Farmer in Uruguay
Climate change is becoming more and more pressing, and is anticipated to reduce crop yields by around 30% across huge swathes of Asia, South America, and Africa by 2050. Population growth is already straining food production, and this will have devastating implications for the future of millions of people living traditional agrarian lifestyles, people often least-equipped to deal with these mounting issues.
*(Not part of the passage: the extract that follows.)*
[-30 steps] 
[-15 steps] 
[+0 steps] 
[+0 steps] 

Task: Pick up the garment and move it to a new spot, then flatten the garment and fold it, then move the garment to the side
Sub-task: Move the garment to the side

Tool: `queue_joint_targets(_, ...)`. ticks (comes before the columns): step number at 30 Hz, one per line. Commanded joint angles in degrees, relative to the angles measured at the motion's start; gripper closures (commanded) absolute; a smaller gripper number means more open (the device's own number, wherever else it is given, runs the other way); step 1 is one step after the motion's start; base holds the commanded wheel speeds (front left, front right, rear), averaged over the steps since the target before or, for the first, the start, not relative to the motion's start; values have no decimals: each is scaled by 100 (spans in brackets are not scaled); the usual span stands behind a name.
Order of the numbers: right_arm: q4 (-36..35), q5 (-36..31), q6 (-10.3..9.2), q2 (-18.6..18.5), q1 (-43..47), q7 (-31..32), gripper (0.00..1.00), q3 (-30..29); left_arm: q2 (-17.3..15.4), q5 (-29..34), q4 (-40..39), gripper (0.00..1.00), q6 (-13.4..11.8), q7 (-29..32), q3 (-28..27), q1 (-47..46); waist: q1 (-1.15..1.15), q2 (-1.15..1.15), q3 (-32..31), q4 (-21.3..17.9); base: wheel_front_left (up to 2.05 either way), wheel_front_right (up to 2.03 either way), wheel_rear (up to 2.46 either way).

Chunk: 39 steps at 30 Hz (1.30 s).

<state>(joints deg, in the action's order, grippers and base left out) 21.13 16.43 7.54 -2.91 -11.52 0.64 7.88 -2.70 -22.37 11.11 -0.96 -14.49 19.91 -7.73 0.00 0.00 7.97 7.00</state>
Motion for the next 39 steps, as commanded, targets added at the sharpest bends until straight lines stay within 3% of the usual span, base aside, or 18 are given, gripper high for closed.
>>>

Azuremanac is an effort to leverage the power of the Cloud to do everything possible to empower farmers with the knowledge and foresight needed to optimize crop production and practice sustainable farming techniques. Using a text-based service adjusted to account for local language, crop types and sensitivities, and weather patterns, Azuremanac provides the most relevant information and recommendations for farmers. In the backend, Azuremanac is powered by the Azure ML Studio API using deep learning to predict weather patterns for a specific region. This also allows Azuremanac to track the queries sent by farmers and improve upon accuracy and focus in future models.
What it does
The app is a straightforward text-based service designed to be very easy to use. The app ascertains the user's specific regional background and crop focus, then provides personalized recommendations to the user. Since usage patterns are stored in Azure, the app can send alerts to the user in case of insect or crop disease epidemics or natural disasters such as monsoons. It can also recommend the best times to plant specific crops to optimize crop rotation. This can be very powerful for people in rural areas that often lack advance knowledge of these phenomena.
How I built it
The app uses an official UK phone number bought through Twilio. The textual script is powered by the text-based service TextIt. In the backend, TextIt makes API requests to the Azure ML Cloud on which a fully-connected neural network has been trained to predict upcoming crop prices and rainfall. Azure then responds to TextIt, where the app delivers regionalized recommendations for planting, sale, and storage to each user.
Challenges I ran into
I do not have UK phone service, so testing was a little difficult at first. I started the project late, but really enjoyed working on something that I know can greatly benefit the common good.
Accomplishments that I'm proud of
Deploying and integrating new technologies for a cause that can improve the lives of many people and contribute to the greater good. Pivoting an existing project idea that did not work out into something with a lot of potential.